Laives. L’attività di onicotecnica (cioè di chi si occupa di cura e ricostruzione delle unghie) è assimilabile alla categoria delle estetiste e perciò da chiudere fino al 28 febbraio? Per Loredana Barna, che da alcuni mesi ha aperto il suo piccolo studio in via Kennedy, non è così.
«A parte il fatto che in Provincia, alla quale mi sono rivolta, sembrano avere un’idea molto approssimativa di che cosa sia l’onicotecnica – spiega Barna – nessuno mi ha saputo spiegare come mai veniamo poste sullo stesso piano delle estetiste.
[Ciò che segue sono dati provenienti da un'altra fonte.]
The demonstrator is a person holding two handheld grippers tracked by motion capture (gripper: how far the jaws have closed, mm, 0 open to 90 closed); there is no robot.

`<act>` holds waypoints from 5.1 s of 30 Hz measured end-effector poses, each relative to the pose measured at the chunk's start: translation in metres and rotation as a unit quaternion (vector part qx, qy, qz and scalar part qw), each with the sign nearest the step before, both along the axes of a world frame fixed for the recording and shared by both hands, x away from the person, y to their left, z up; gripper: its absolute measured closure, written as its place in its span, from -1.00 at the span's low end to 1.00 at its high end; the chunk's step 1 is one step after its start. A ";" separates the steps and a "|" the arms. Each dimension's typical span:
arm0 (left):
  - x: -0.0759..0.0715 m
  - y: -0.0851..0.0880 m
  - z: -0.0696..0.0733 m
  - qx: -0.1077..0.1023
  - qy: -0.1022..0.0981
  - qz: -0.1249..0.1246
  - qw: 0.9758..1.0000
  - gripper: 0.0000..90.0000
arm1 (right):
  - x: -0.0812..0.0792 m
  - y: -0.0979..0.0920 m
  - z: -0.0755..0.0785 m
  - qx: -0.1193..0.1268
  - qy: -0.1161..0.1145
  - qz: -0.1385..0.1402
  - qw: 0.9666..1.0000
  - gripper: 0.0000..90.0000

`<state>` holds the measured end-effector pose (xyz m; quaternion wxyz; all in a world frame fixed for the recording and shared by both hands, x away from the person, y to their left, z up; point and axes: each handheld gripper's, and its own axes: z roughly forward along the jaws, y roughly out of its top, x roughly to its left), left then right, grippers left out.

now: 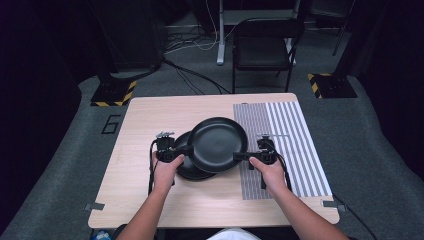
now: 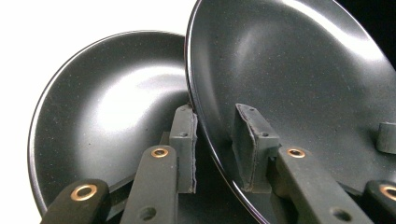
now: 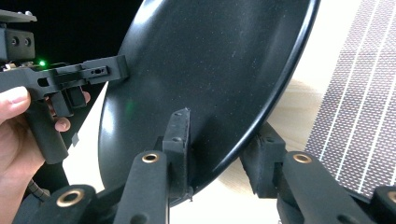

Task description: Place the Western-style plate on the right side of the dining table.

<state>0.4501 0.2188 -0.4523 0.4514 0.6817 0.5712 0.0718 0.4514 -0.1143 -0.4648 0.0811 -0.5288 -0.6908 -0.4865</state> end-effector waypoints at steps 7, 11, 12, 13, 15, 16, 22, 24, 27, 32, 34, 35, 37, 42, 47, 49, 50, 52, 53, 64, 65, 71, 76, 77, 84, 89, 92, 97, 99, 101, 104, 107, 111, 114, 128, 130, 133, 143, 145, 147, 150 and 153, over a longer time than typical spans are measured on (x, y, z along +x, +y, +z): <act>0.001 -0.002 0.002 0.002 0.001 -0.004 1.000 0.54 | 0.000 -0.002 0.001 0.000 0.001 -0.004 1.000 0.43; 0.002 -0.004 0.002 0.001 -0.001 -0.004 1.000 0.54 | 0.000 -0.003 0.002 0.002 -0.001 -0.004 1.000 0.42; 0.002 -0.005 0.003 0.002 -0.001 -0.005 1.000 0.54 | 0.000 -0.004 0.002 0.001 -0.002 -0.005 1.000 0.42; 0.002 -0.005 0.003 0.002 -0.001 -0.005 1.000 0.53 | 0.000 -0.004 0.002 0.001 -0.002 -0.005 1.000 0.42; 0.002 -0.006 0.004 0.001 -0.002 -0.007 1.000 0.53 | 0.000 -0.005 0.002 0.003 -0.002 -0.007 1.000 0.42; 0.003 -0.007 0.004 0.001 -0.002 -0.007 1.000 0.53 | -0.001 -0.006 0.002 0.003 -0.001 -0.008 1.000 0.42; 0.005 -0.010 0.006 0.002 -0.003 -0.012 1.000 0.53 | -0.001 -0.010 0.003 0.003 -0.004 -0.013 1.000 0.41; 0.006 -0.012 0.006 0.002 -0.003 -0.013 1.000 0.53 | -0.001 -0.011 0.003 0.005 -0.002 -0.015 1.000 0.41; 0.007 -0.015 0.006 0.003 -0.002 -0.016 1.000 0.53 | -0.002 -0.013 0.004 0.002 -0.005 -0.016 1.000 0.41; 0.009 -0.018 0.006 0.003 -0.003 -0.022 1.000 0.52 | -0.003 -0.017 0.005 0.000 -0.008 -0.022 1.000 0.41; 0.009 -0.019 0.007 0.002 -0.002 -0.024 1.000 0.52 | -0.004 -0.018 0.005 0.001 -0.008 -0.025 1.000 0.41; 0.010 -0.020 0.008 0.004 -0.003 -0.025 1.000 0.52 | -0.004 -0.019 0.006 0.001 -0.008 -0.026 1.000 0.41; 0.010 -0.022 0.008 0.001 -0.004 -0.026 1.000 0.53 | -0.005 -0.020 0.006 0.001 -0.009 -0.028 1.000 0.41; 0.013 -0.026 0.009 0.001 -0.004 -0.031 0.999 0.53 | -0.006 -0.024 0.007 0.002 -0.010 -0.033 0.999 0.40; 0.015 -0.031 0.010 0.002 -0.005 -0.040 0.999 0.53 | -0.008 -0.029 0.008 0.003 -0.010 -0.040 0.999 0.40; 0.016 -0.033 0.011 0.001 -0.006 -0.042 0.999 0.53 | -0.009 -0.031 0.008 0.002 -0.012 -0.044 0.999 0.40; 0.017 -0.034 0.011 0.001 -0.007 -0.043 0.999 0.53 | -0.010 -0.032 0.009 0.003 -0.012 -0.046 0.999 0.40; 0.017 -0.035 0.012 0.002 -0.008 -0.045 0.999 0.53 | -0.010 -0.033 0.009 0.003 -0.014 -0.046 0.999 0.40; 0.017 -0.036 0.012 0.002 -0.008 -0.045 0.999 0.53 | -0.011 -0.034 0.009 0.004 -0.013 -0.048 0.999 0.40; 0.021 -0.045 0.015 0.000 -0.011 -0.055 0.998 0.53 | -0.014 -0.042 0.012 0.005 -0.017 -0.059 0.998 0.40; 0.021 -0.045 0.015 0.001 -0.011 -0.057 0.998 0.53 | -0.015 -0.042 0.012 0.005 -0.018 -0.058 0.998 0.40; 0.023 -0.050 0.017 0.002 -0.013 -0.065 0.998 0.53 | -0.017 -0.047 0.012 0.007 -0.018 -0.065 0.998 0.40; 0.025 -0.056 0.020 0.001 -0.016 -0.070 0.997 0.53 | -0.020 -0.052 0.014 0.009 -0.020 -0.074 0.997 0.40; 0.026 -0.057 0.020 0.002 -0.017 -0.072 0.997 0.53 | -0.020 -0.053 0.015 0.009 -0.020 -0.075 0.997 0.40; 0.029 -0.062 0.020 -0.002 -0.016 -0.075 0.997 0.53 | -0.021 -0.058 0.014 0.013 -0.017 -0.081 0.996 0.40; 0.030 -0.064 0.020 -0.002 -0.016 -0.078 0.997 0.53 | -0.021 -0.060 0.014 0.012 -0.017 -0.083 0.996 0.40; 0.030 -0.066 0.021 -0.002 -0.019 -0.079 0.997 0.53 | -0.022 -0.062 0.014 0.016 -0.019 -0.085 0.996 0.40; 0.032 -0.070 0.022 -0.003 -0.019 -0.083 0.996 0.53 | -0.023 -0.065 0.015 0.014 -0.022 -0.087 0.996 0.40; 0.032 -0.072 0.022 -0.002 -0.019 -0.084 0.996 0.53 | -0.024 -0.066 0.015 0.014 -0.020 -0.090 0.996 0.40; 0.032 -0.073 0.022 -0.003 -0.018 -0.084 0.996 0.53 | -0.024 -0.067 0.015 0.015 -0.020 -0.090 0.996 0.40; 0.033 -0.075 0.022 -0.003 -0.019 -0.085 0.996 0.53 | -0.025 -0.069 0.016 0.012 -0.023 -0.093 0.995 0.40; 0.033 -0.077 0.023 -0.002 -0.019 -0.087 0.996 0.53 | -0.026 -0.070 0.016 0.013 -0.021 -0.097 0.995 0.40; 0.034 -0.079 0.024 -0.002 -0.019 -0.089 0.996 0.53 | -0.026 -0.072 0.016 0.013 -0.024 -0.098 0.995 0.40; 0.034 -0.080 0.024 -0.003 -0.020 -0.089 0.996 0.53 | -0.027 -0.073 0.017 0.015 -0.022 -0.101 0.995 0.40; 0.038 -0.092 0.025 -0.004 -0.018 -0.101 0.995 0.53 | -0.031 -0.084 0.017 0.015 -0.024 -0.115 0.993 0.40; 0.039 -0.094 0.025 -0.004 -0.019 -0.103 0.994 0.53 | -0.032 -0.084 0.018 0.016 -0.021 -0.118 0.993 0.40; 0.041 -0.099 0.027 -0.006 -0.020 -0.107 0.994 0.54 | -0.034 -0.088 0.019 0.016 -0.025 -0.123 0.992 0.40; 0.044 -0.110 0.029 -0.006 -0.023 -0.119 0.993 0.54 | -0.037 -0.097 0.020 0.016 -0.031 -0.137 0.990 0.40; 0.045 -0.112 0.030 -0.005 -0.023 -0.122 0.992 0.54 | -0.039 -0.101 0.021 0.017 -0.031 -0.143 0.989 0.40; 0.046 -0.116 0.029 -0.012 -0.024 -0.122 0.992 0.54 | -0.040 -0.102 0.022 0.016 -0.031 -0.146 0.989 0.40; 0.047 -0.118 0.029 -0.011 -0.023 -0.126 0.992 0.54 | -0.040 -0.104 0.022 0.014 -0.034 -0.148 0.988 0.40; 0.048 -0.122 0.028 -0.010 -0.020 -0.130 0.991 0.54 | -0.042 -0.107 0.021 0.012 -0.035 -0.154 0.987 0.40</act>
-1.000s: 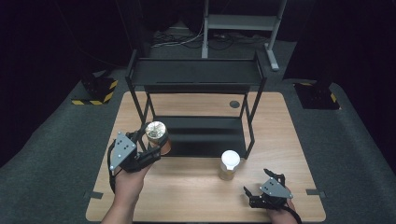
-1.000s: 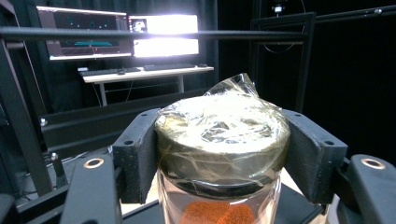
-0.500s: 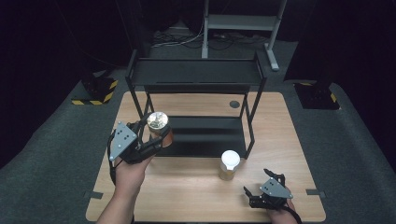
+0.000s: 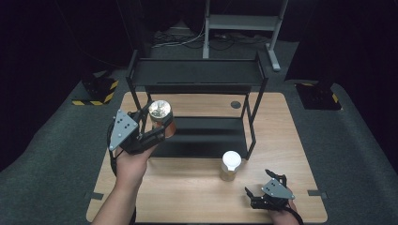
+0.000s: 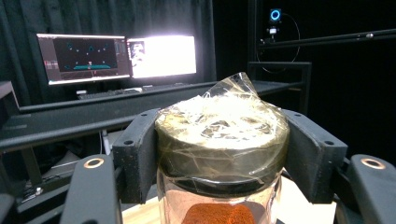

Nel nostro lavoro, le clienti entrano una alla volta e non c’è uno spazio dove sostare in attesa del proprio turno. Noi operiamo con i guanti e con la mascherina Ffp2, separate dai clienti da uno schermo in plexiglas, con costante disinfezione di tutto il materiale, anche mediante sterilizzatore a raggi Uv. Ma nonostante questo ci impongono di chiudere senza nemmeno avere chiaro che tipo di attività svolgiamo. Eppure, per poterla esercitare ufficialmente, ho dovuto superare un corso serale di due anni erogato dalla stessa Provincia, superare un esame e infine fare praticantato per sei mesi da un’estetista. Ho dovuto imparare anche nozioni di pronto soccorso, di anatomia e di igiene, Insomma, di tutto e di più per garantire un servizio sicuro e professionale, ma evidentemente per la Provincia non basta. Inoltre siamo considerate nella categoria delle estetiste, le quali invece hanno un approccio ben diverso con le clienti».
Loredana Barna, origini rumene, spiega che è in Italia da vent’anni e che ha una figlia minorenne. «Avevo aperto l’attività qui in via Kennedy lo scorso primo novembre e il 30 dello stesso mese ho dovuto chiudere. Quindi nuovamente lockdown dal primo al 21 dicembre. Ho potuto riaprire il 7 gennaio e adesso sono state stabilite altre tre settimane di chiusura».
Anche lei elenca le difficoltà che dichiarano altri operatori costretti a periodiche chiusure: «La prossima settimana arrivano da pagare l’Inps e l’affitto. Ho pure dovuto spendere 630 euro per un nuovo tipo di cassa e inoltre c’è il mutuo. Vorrei capire come fare, altrimenti che ci dicano chiaro e tondo che dobbiamo chiudere, così porto le chiavi al presidente della Provincia: che vada avanti lui. Io lavoro dieci ore al giorno e mangio un panino a mezzogiorno pur di portare avanti l’attività, ma a queste condizioni diventa impossibile».
Parole condivise da Elisa Monfregola, che a sua volta ha uno studio di onicotecnica a Oltrisarco. «Riuscire ad avviare l’attività è stato un percorso a ostacoli. Ho potuto parlare col segretario dell’assessore Achammer, che mi ha confermato che non c’è nulla da fare. Ho anche capito che la Provincia non sa cosa sia esattamente l’onicotecnica, nonostante organizzi corsi specifici».